Clinical lycanthropy is a recognized, if rare, psychiatric syndrome in which a patient holds the delusional belief that they are transforming, or have transformed, into an animal, and this real diagnostic category provides an important foundation before considering physical transformation cases.
Differential diagnosis is the essential first step. A clinician must distinguish between a patient experiencing clinical lycanthropy as a delusional symptom, often associated with underlying psychiatric conditions, and a patient reporting genuine, observable physical transformation with corroborating evidence.

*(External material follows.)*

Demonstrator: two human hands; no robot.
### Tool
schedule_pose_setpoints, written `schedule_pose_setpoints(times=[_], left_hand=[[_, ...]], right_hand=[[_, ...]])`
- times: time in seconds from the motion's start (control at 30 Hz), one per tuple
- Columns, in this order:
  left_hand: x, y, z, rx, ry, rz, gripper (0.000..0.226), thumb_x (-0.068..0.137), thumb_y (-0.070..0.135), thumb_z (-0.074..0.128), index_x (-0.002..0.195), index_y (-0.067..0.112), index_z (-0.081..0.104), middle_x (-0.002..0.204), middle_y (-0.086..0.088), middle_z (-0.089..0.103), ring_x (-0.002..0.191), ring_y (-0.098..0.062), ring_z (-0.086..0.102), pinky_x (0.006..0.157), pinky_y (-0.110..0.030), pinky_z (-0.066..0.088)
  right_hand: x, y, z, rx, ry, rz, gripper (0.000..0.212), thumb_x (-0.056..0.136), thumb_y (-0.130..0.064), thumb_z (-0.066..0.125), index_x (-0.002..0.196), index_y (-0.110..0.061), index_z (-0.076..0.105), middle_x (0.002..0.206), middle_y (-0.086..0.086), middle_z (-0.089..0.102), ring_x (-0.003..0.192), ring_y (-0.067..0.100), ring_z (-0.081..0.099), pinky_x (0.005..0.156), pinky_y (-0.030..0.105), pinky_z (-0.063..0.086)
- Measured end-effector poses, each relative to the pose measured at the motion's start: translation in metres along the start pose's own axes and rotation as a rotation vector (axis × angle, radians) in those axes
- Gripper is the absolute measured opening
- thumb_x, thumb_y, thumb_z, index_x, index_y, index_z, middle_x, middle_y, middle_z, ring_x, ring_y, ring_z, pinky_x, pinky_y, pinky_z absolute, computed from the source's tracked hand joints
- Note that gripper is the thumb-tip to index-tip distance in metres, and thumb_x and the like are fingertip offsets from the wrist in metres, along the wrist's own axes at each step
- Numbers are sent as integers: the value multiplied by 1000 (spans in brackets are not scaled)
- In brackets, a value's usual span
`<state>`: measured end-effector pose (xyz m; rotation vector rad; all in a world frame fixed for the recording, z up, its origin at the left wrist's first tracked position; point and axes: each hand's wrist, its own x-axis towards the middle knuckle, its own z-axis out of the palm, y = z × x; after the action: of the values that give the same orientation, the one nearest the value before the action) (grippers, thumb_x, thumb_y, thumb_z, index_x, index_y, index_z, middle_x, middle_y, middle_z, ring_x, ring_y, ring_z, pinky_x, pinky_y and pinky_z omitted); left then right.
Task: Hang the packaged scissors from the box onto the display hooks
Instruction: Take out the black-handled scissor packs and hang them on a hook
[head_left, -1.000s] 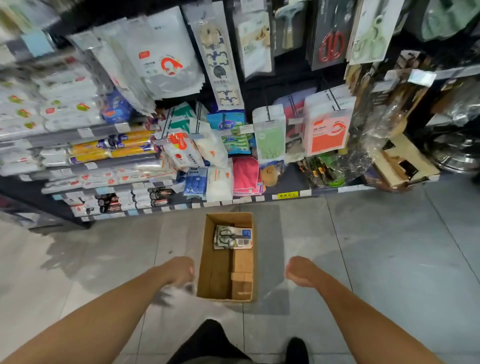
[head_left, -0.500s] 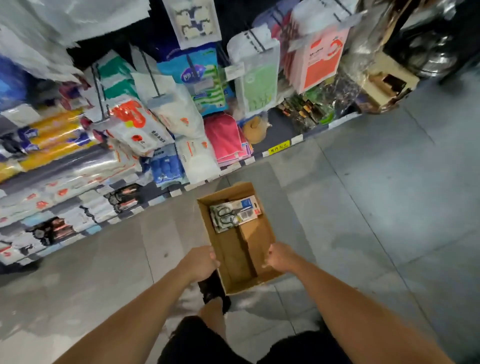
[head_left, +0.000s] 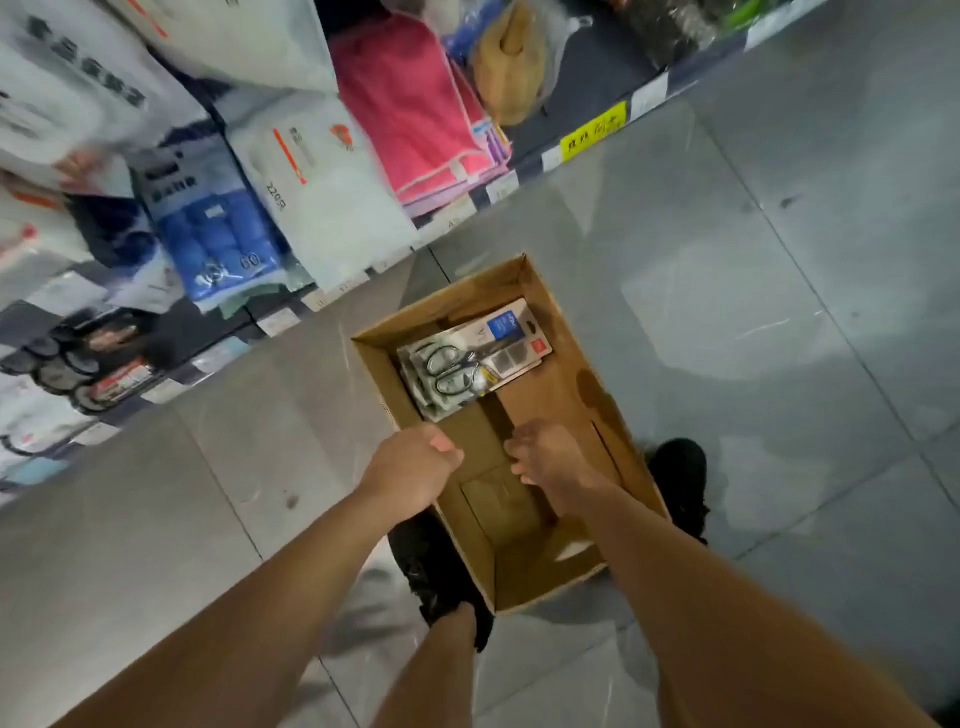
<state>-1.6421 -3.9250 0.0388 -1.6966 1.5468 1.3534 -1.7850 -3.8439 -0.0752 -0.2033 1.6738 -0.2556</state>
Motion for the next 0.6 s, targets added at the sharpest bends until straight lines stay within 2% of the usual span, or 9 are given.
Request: schedule_pose_setpoints(times=[0.07,0.1,0.17,0.23,0.33,0.4,0.47,0.53,0.6], left_hand=[[37,-12,14,22,26,8,22,94,31,54,109,17,62,111,-1,64,103,-21,60,90,-32,48],[53,-17,21,53,42,16,22,95,30,53,109,17,62,110,-1,65,103,-21,60,87,-30,46],[81,-27,34,94,49,37,20,96,30,54,109,17,61,105,1,65,98,-20,61,82,-27,45],[101,-36,45,83,22,32,16,96,31,54,108,22,59,102,5,63,95,-15,60,79,-23,43],[124,-45,55,78,32,52,13,96,31,53,107,25,57,101,8,61,94,-11,59,80,-23,42],[129,-47,57,58,64,65,7,97,29,53,103,28,54,95,11,58,87,-8,55,73,-19,39],[129,-48,58,18,81,65,11,96,28,54,107,28,54,95,14,56,86,-4,54,63,-11,36],[126,-46,55,10,113,59,18,96,28,56,114,29,54,99,16,56,89,-1,54,62,-4,32],[125,-43,50,0,169,50,22,96,27,56,118,30,54,103,16,55,92,0,52,63,-4,31]], right_hand=[[50,1,11,202,-28,-8,44,90,-22,61,131,-10,52,130,19,58,113,37,61,77,34,55],[74,1,19,276,-38,-19,51,88,-29,64,134,-13,49,132,15,57,113,33,61,75,33,55],[118,3,41,382,-66,3,57,88,-36,65,137,-16,43,134,12,54,119,34,57,85,39,53],[154,2,64,535,-38,5,55,90,-29,63,138,-14,41,137,16,52,124,37,53,90,42,50],[195,1,88,722,50,9,42,93,-9,56,132,-1,47,133,26,53,121,42,54,98,48,48],[207,-1,96,827,106,16,36,93,-8,56,126,5,52,128,29,57,118,44,56,100,50,48],[212,-5,101,992,78,-8,35,92,-18,61,123,-1,59,118,22,66,110,38,63,99,49,49],[213,-16,101,1101,10,-10,38,93,-32,60,123,-10,59,113,12,70,105,28,66,94,43,52],[216,-33,95,1143,0,24,40,94,-37,57,126,-13,57,112,8,70,101,22,66,80,34,55]])
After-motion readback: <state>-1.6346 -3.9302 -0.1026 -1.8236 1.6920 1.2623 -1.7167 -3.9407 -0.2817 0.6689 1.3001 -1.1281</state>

Diagnostic criteria for the delusional syndrome typically require a fixed, false belief about animal transformation that persists despite contradictory evidence, generally occurring alongside other symptoms of an underlying psychotic or mood disorder.
For cases presenting genuine physical transformation, standard psychiatric criteria become inapplicable, and assessment should shift toward physical examination, documentation of transformation timing relative to lunar cycles, and any consistent biological markers observable before and after transformation.
History-taking should carefully explore family history, since traditional accounts of lycanthropy frequently describe hereditary patterns, alongside any history of injury from a suspected transmission event that the patient associates with symptom onset.
Laboratory workup for suspected physical cases should include baseline hematology and hormone panels taken during both human and transformed states, providing comparative data that may reveal unusual physiological patterns worth further investigation.
Treatment planning diverges significantly based on diagnosis. Delusional clinical lycanthropy typically responds to standard antipsychotic treatment and addressing the underlying psychiatric condition, while confirmed physical transformation cases require an entirely different management framework focused on safety planning around the transformation cycle.